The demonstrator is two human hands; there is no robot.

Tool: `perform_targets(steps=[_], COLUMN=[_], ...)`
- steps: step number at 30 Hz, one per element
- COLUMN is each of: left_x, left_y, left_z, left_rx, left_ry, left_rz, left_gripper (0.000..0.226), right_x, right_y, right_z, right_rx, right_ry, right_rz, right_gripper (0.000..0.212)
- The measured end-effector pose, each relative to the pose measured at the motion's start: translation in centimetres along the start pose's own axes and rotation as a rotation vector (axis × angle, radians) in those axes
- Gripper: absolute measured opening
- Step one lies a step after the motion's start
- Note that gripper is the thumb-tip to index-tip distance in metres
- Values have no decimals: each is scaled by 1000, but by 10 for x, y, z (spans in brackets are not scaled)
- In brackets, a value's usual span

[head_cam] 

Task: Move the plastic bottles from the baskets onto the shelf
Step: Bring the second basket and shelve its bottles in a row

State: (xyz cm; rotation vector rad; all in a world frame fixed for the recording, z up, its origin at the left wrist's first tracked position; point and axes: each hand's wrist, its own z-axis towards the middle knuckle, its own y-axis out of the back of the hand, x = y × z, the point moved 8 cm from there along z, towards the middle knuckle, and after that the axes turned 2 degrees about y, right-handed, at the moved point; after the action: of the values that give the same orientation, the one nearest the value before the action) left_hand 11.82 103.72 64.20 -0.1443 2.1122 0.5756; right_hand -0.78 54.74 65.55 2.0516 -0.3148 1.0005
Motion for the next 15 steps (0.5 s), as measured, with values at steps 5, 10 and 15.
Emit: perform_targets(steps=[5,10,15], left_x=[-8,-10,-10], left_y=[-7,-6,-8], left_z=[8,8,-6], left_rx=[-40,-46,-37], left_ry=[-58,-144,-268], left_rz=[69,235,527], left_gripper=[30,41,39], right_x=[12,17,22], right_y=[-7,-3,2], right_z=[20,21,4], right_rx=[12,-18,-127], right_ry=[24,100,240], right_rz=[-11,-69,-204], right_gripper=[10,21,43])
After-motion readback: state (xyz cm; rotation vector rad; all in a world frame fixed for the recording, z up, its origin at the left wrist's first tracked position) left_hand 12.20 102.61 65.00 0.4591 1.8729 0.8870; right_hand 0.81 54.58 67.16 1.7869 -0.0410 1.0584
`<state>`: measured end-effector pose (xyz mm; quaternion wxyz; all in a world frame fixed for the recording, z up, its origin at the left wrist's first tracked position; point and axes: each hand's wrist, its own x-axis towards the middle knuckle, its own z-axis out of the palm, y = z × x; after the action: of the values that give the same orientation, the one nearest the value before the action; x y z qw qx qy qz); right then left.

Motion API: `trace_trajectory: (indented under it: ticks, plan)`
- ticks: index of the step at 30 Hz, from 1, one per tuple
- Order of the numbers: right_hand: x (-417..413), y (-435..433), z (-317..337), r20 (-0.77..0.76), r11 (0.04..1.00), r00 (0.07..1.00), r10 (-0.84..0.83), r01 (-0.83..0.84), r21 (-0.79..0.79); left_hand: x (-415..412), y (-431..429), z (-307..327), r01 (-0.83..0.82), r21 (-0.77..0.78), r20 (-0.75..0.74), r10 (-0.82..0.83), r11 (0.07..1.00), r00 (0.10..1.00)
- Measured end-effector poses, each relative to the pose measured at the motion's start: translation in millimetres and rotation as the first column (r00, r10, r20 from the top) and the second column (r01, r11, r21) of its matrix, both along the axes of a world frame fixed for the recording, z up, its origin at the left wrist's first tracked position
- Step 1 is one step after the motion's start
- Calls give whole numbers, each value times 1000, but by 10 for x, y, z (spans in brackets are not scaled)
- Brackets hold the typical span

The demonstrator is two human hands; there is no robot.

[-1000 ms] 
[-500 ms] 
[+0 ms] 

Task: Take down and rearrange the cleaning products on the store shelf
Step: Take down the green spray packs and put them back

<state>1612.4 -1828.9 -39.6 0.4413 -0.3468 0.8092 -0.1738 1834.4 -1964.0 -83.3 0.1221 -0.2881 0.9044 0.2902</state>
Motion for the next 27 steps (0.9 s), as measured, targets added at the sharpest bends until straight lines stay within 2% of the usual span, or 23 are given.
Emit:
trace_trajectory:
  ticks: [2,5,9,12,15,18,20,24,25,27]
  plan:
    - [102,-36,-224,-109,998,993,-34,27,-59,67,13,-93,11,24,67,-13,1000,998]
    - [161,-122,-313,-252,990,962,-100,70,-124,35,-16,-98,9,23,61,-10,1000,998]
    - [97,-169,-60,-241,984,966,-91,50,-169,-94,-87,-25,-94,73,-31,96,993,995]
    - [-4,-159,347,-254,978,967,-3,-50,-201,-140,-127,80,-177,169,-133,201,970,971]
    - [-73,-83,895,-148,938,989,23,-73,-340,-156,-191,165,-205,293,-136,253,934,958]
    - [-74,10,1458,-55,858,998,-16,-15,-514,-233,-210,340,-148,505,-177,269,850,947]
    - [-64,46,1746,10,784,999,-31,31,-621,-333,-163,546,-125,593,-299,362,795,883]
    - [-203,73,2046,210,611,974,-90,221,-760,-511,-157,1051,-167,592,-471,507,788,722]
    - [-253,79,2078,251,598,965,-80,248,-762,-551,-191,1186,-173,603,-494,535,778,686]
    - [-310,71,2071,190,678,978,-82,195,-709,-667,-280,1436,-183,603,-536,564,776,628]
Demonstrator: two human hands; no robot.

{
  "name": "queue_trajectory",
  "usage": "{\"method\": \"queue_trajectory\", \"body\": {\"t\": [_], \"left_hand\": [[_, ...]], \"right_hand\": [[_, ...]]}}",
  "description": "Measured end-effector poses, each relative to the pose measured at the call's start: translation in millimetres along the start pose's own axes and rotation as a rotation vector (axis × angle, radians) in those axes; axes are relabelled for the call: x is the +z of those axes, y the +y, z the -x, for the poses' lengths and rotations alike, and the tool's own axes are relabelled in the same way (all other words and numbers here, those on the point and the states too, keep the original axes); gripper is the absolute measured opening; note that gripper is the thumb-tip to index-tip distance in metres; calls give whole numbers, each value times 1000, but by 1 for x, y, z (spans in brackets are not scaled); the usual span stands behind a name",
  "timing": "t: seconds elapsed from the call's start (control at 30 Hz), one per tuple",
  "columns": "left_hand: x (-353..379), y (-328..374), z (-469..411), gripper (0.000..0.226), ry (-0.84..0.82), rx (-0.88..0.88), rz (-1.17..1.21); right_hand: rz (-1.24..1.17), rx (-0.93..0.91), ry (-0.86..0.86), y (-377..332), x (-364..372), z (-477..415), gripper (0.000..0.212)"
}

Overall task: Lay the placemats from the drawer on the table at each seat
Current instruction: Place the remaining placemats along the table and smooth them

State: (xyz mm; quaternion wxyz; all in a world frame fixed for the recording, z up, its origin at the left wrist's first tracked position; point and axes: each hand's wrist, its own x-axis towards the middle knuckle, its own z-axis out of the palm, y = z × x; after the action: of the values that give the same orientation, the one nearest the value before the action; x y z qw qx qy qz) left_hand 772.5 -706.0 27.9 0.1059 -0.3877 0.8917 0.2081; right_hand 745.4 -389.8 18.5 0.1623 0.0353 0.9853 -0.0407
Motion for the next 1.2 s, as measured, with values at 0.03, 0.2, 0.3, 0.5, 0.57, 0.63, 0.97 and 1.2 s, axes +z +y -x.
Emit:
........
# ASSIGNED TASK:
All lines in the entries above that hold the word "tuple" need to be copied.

# COMPLETED EXERCISE:
- ticks: index of the step at 30 Hz, from 1, one per tuple
  "timing": "t: seconds elapsed from the call's start (control at 30 Hz), one per tuple",

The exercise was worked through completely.